„Stürmen“: Eine Naturgewalt namens Mensch

Der Sturm kommt, und er bringt Veränderung. Er wühlt auf, wälzt um, deckt ab und deckt auf, unaufhaltsam, unwiderstehlich, unkontrollierbar. Diesem bildgewaltigen Element widmet das Fringe Ensemble aus Bonn nun seine neue Produktion „Stürmen“, die nach der Uraufführung in Münster jetzt auch im Theater im Ballsaal zu sehen ist. Fünf Schauspieler und vier Blechbläser nähern sich in einer Art szenischer und musikalischer Collage dem Phänomen des Sturmes an, erzählen von Rausch und Ekstase, von Hektik und Ruhe, von Liebe und Sex, aber auch vom Sturm auf das Kapitol, vom Klimawandel und von der Querdenker-Bewegung.

Auf einer zunächst nackten Bühne, die erst nach und nach begrünt wird, setzt das Ensemble unter der Regie von Frank Heuel Szenenfragmente um, die stark von den persönlichen Lebenserfahrungen der Beteiligten geprägt sind.
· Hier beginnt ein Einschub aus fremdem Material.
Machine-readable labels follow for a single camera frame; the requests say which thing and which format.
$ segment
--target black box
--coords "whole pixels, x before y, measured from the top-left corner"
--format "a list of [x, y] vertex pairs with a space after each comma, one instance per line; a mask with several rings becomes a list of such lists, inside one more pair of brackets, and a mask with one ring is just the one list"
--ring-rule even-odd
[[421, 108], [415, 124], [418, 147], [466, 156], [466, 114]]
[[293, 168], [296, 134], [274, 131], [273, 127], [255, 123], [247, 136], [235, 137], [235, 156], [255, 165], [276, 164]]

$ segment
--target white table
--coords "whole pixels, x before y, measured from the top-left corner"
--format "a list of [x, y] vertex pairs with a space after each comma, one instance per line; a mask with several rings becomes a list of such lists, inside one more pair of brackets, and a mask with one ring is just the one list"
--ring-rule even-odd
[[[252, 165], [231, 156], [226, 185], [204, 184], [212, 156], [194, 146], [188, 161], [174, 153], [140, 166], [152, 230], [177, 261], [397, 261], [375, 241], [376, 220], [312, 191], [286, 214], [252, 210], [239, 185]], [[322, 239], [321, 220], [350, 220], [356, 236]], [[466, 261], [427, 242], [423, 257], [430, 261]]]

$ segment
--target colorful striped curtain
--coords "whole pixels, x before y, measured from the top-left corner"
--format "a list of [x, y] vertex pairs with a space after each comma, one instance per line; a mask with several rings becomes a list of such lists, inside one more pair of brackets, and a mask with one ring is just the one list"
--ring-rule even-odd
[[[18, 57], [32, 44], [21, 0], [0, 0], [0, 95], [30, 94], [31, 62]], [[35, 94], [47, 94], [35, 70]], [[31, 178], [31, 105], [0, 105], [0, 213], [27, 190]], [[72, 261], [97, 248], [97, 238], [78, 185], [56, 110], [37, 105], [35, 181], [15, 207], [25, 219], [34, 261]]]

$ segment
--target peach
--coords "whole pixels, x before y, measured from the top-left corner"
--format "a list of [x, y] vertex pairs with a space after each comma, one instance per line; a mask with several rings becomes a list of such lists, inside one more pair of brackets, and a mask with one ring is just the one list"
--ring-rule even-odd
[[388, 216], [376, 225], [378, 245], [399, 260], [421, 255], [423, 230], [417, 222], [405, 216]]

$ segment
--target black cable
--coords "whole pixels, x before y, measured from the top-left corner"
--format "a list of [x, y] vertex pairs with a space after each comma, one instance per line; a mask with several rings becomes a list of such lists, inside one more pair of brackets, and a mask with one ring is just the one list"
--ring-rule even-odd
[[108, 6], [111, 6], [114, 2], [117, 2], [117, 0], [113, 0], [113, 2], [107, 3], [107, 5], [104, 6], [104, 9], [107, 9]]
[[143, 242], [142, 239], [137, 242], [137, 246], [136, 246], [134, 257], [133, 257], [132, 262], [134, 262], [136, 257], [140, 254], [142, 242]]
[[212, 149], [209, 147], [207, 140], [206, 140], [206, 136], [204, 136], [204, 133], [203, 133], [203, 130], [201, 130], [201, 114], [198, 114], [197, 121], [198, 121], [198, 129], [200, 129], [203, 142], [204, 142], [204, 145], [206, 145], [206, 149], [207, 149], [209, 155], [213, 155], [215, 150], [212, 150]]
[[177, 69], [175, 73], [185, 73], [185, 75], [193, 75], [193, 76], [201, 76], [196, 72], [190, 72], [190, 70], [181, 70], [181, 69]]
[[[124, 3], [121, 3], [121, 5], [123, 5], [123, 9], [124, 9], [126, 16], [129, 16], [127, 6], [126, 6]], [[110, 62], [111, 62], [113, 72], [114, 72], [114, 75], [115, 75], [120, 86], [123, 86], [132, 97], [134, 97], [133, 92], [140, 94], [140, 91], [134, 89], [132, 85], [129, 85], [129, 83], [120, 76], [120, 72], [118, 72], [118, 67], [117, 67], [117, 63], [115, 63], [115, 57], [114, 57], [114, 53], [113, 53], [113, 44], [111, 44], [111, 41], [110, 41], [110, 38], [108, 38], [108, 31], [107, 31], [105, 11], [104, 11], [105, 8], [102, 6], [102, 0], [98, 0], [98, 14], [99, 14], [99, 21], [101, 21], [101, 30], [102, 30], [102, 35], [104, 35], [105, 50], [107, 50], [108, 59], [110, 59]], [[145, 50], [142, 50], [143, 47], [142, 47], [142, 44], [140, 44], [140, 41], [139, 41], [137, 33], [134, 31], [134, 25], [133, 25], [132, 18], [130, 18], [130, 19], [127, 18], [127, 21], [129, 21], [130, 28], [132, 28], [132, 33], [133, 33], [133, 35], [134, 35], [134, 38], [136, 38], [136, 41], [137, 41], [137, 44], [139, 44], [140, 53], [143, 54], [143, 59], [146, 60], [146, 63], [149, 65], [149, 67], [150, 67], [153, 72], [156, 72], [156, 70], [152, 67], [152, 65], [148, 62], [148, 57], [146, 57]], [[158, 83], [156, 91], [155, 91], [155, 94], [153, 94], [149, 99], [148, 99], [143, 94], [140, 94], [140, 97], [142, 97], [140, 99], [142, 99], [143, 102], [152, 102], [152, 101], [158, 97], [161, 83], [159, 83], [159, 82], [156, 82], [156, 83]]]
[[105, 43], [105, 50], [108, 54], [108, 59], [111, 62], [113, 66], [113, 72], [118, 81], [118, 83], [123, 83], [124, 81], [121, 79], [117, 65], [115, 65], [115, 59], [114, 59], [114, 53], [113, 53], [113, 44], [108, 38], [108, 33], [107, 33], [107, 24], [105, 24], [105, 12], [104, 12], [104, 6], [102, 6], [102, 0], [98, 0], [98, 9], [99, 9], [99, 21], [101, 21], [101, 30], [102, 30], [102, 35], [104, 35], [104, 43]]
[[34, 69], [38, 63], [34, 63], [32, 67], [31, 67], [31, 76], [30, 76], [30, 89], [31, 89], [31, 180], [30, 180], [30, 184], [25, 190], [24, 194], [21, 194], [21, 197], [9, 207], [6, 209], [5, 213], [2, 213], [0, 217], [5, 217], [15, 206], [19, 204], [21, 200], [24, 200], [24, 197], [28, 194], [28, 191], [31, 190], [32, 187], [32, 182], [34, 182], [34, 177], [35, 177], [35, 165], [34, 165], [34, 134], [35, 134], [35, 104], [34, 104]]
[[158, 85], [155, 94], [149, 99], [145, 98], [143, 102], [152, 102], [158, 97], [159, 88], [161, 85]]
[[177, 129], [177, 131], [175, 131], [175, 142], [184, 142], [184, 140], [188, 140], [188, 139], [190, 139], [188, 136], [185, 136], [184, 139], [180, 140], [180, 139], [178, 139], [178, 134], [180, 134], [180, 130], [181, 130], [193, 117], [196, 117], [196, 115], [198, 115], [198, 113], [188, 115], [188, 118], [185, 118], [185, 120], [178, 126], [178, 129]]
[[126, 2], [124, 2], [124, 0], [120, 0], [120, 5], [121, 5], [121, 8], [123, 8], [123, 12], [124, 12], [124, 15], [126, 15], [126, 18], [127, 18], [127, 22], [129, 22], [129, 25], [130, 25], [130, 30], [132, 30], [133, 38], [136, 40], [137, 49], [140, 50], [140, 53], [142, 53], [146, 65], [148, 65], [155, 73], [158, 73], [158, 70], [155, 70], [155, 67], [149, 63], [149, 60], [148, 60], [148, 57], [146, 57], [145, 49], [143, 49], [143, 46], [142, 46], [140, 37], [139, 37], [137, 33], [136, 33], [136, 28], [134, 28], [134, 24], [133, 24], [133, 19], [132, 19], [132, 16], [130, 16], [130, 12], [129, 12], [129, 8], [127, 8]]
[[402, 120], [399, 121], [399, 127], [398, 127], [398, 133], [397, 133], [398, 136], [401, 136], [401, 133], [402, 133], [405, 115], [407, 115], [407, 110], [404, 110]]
Und nicht immer kommen Stürme in all ihren Formen dabei gut weg. „Ich hasse sie“, sagt eine der Performerinnen bei der Bonn-Premiere, „ich weiß nicht, wozu die gut sein sollen.“ Als Triebkraft einer Revolution vielleicht? „Aber nur, wenn die friedlich bleibt.“ Später wird die selbe Frau ausgelassen zu entfesselter Musik tanzen, um in diesem enthemmten Sturm der Emotionen endlich einmal andere Personen spüren zu können. Ein Widerspruch? Vielleicht. Aber so sind Menschen nun einmal. Und letztlich ist das der Kern des Stücks: Dass wir Angst vor einer Naturgewalt haben und doch schon selbst zu einer geworden sind, und dass wir mit unserem Handeln die Zunahme von Stürmen überhaupt erst befeuern, im realen und im übertragenen Sinne. Wer Wind säht, wird nun einmal Sturm ernten.